Assignment: A single figure is required: the number of lines below in which the word "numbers" occurs.

Segment Start: Information shown

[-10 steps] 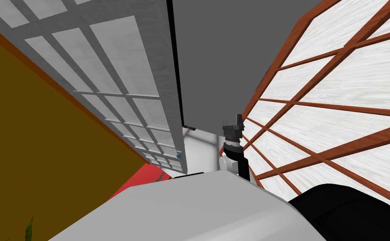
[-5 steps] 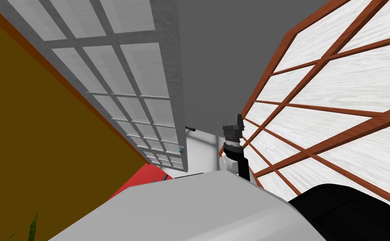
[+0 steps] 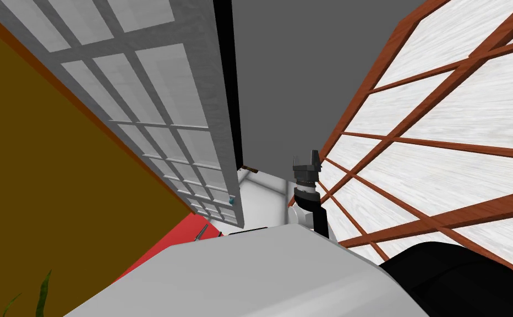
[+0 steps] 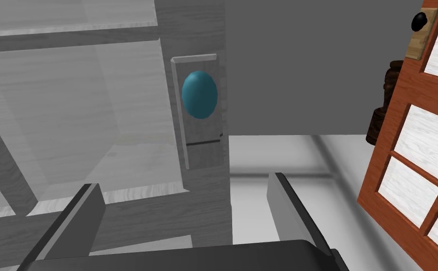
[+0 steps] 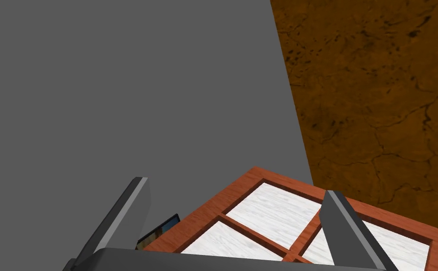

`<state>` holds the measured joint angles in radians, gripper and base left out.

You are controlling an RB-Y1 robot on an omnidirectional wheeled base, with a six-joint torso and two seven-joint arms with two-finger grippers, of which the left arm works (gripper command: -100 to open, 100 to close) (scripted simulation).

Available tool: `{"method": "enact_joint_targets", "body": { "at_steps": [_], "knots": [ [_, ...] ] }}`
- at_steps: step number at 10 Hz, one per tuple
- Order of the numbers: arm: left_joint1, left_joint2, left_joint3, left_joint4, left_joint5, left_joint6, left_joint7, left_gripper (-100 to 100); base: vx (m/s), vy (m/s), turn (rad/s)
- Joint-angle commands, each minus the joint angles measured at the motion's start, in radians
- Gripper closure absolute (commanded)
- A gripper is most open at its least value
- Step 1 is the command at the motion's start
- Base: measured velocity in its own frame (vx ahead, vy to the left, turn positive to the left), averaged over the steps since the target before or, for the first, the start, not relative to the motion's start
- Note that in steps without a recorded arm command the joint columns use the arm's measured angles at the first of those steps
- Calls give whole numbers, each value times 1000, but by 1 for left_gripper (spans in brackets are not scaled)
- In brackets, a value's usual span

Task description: Push the door open

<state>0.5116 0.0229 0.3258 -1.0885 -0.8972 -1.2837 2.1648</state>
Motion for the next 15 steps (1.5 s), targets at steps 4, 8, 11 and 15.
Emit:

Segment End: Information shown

Reply to the exercise: 2